Record set —
-- Opening Marker --
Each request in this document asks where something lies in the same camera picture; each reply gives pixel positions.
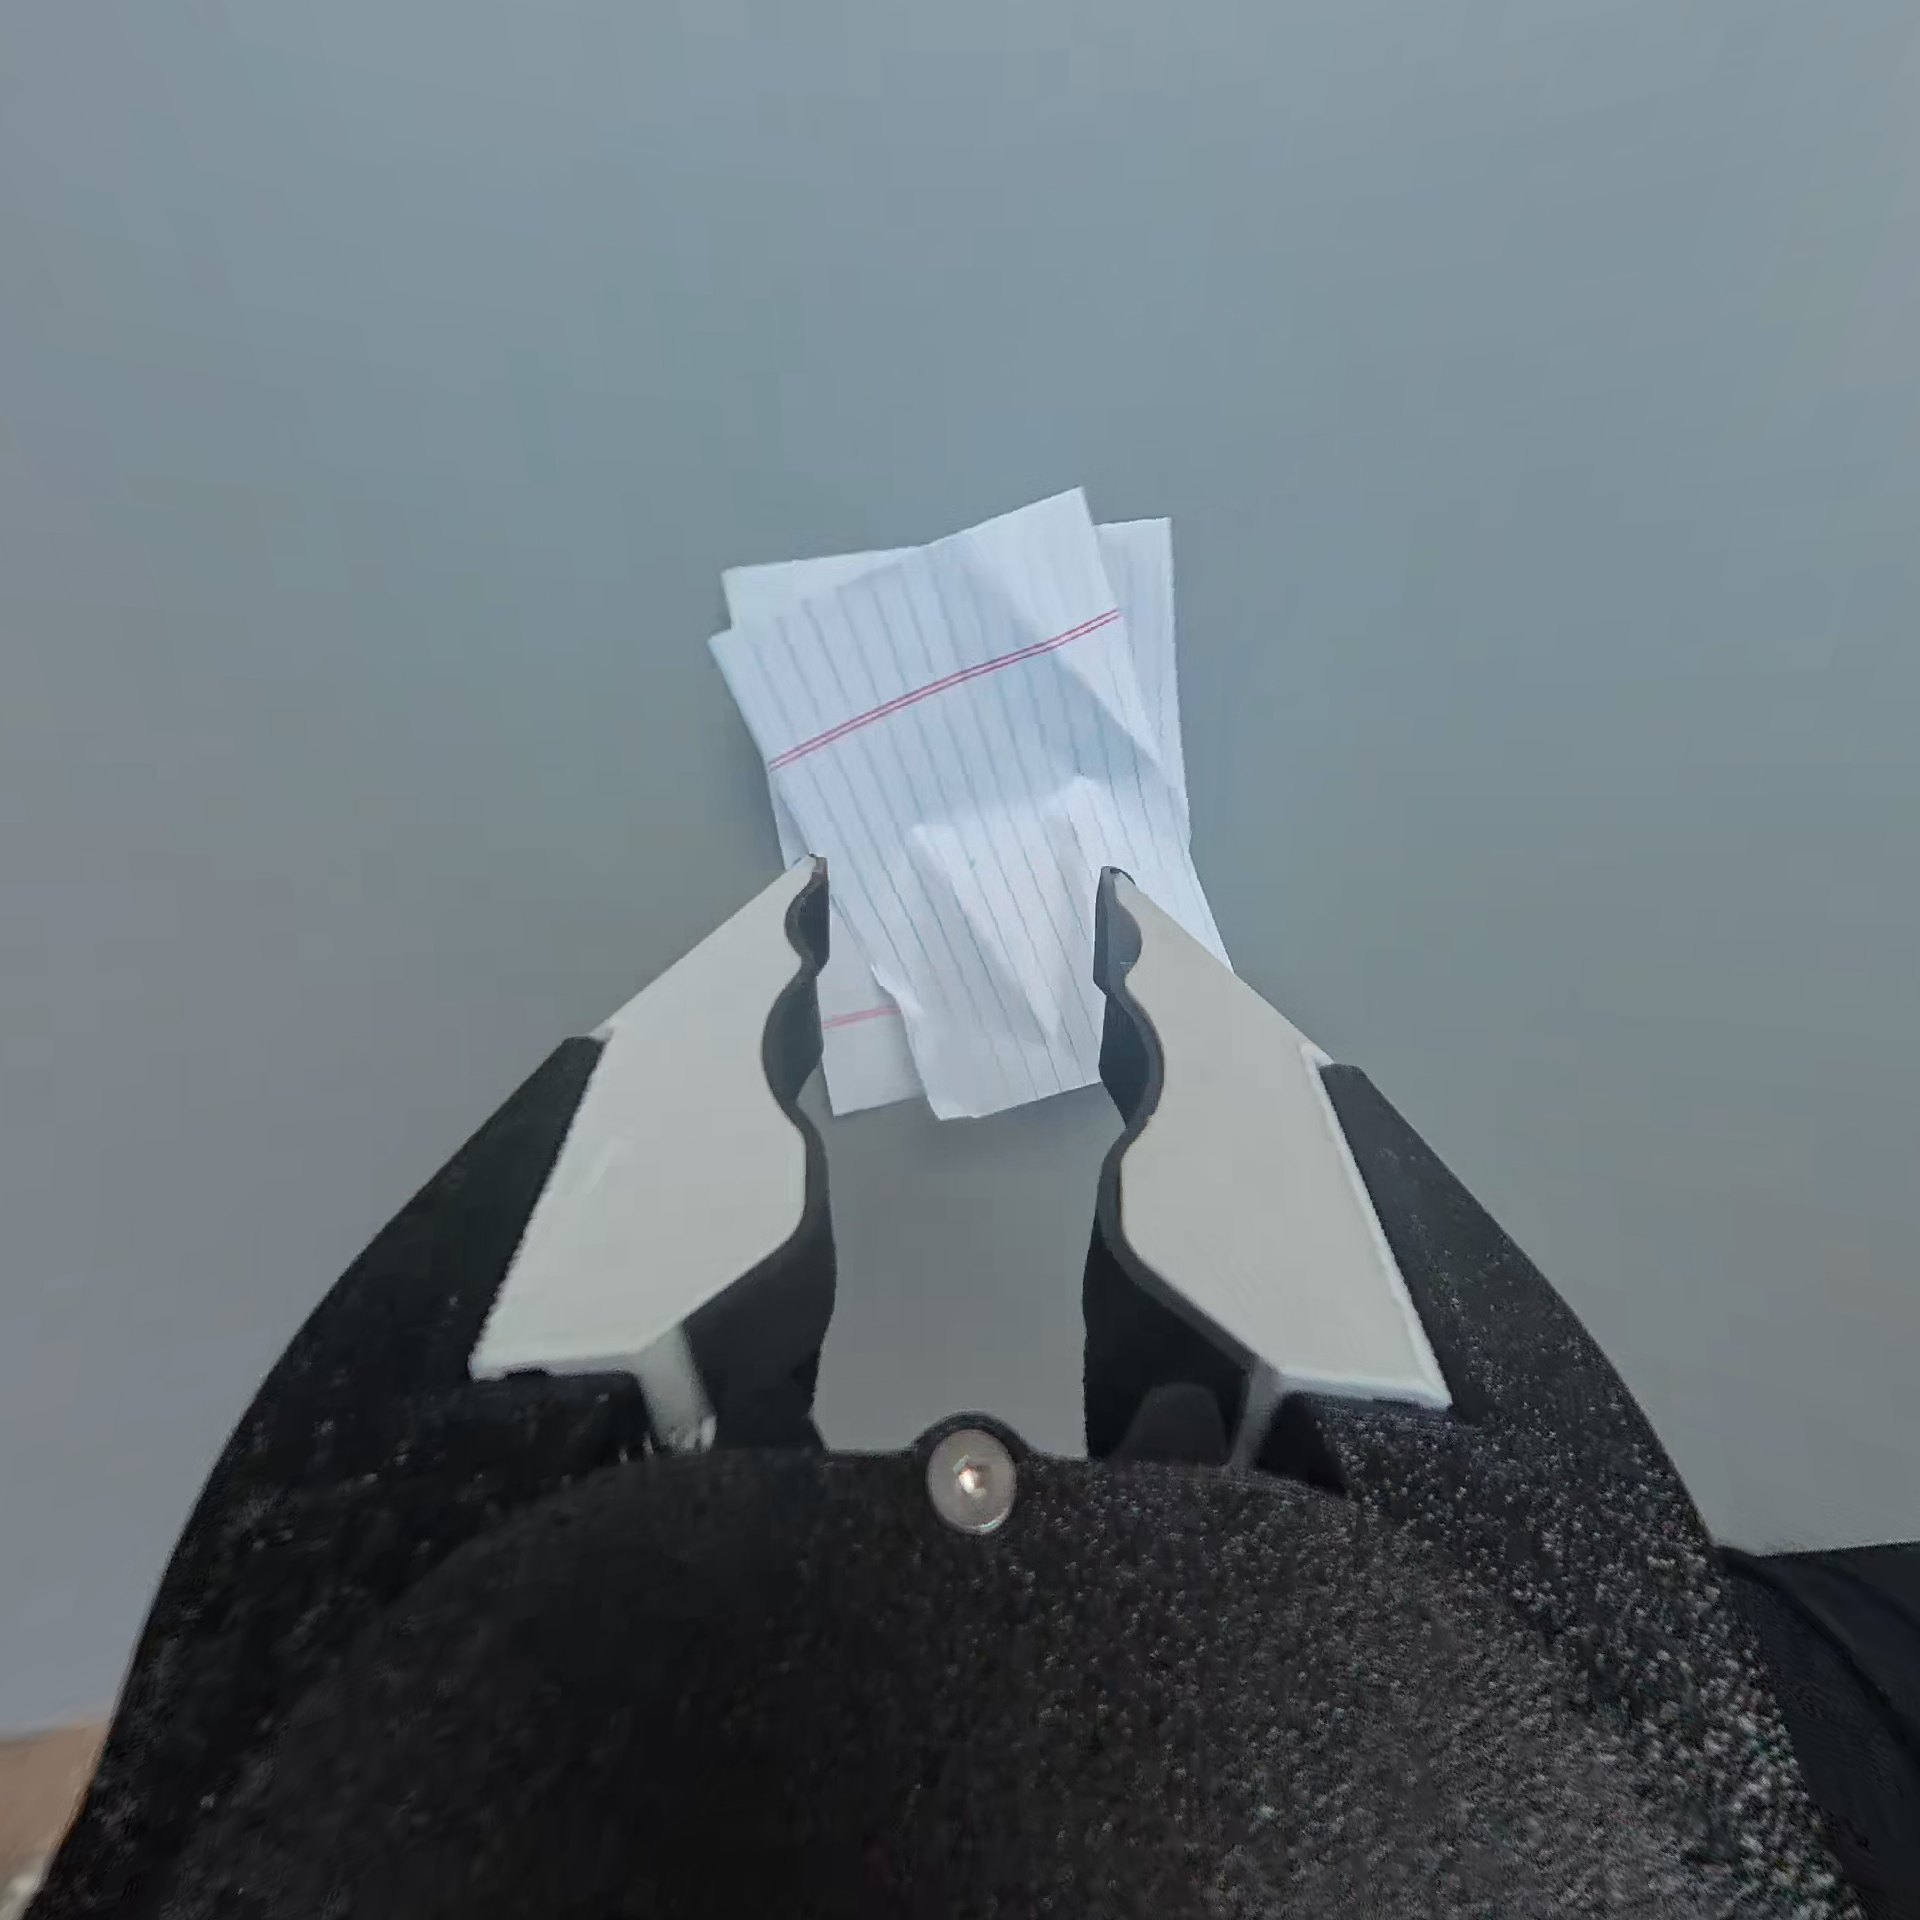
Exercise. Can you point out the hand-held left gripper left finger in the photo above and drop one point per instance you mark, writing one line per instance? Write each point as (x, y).
(662, 1185)

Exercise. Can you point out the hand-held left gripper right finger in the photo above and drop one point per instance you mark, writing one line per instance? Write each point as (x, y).
(1274, 1215)

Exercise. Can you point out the white lined paper sheet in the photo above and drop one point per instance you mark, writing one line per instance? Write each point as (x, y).
(960, 705)

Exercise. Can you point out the grey desk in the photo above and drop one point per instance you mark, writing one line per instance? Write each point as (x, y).
(377, 451)

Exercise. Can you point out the cut lined paper piece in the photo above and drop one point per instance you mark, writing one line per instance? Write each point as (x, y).
(862, 1065)
(782, 587)
(1143, 632)
-- Closing Marker --
Your objective —
Please print the lines from the one containing "Exercise. Can you point out the cut" through the last line of the material, exactly, and leave out all other lines.

Response —
Exercise. Can you point out the cut lined paper piece in the photo above and drop one point per instance you mark, writing one line per instance? Write each point as (x, y).
(862, 1065)
(782, 587)
(1143, 632)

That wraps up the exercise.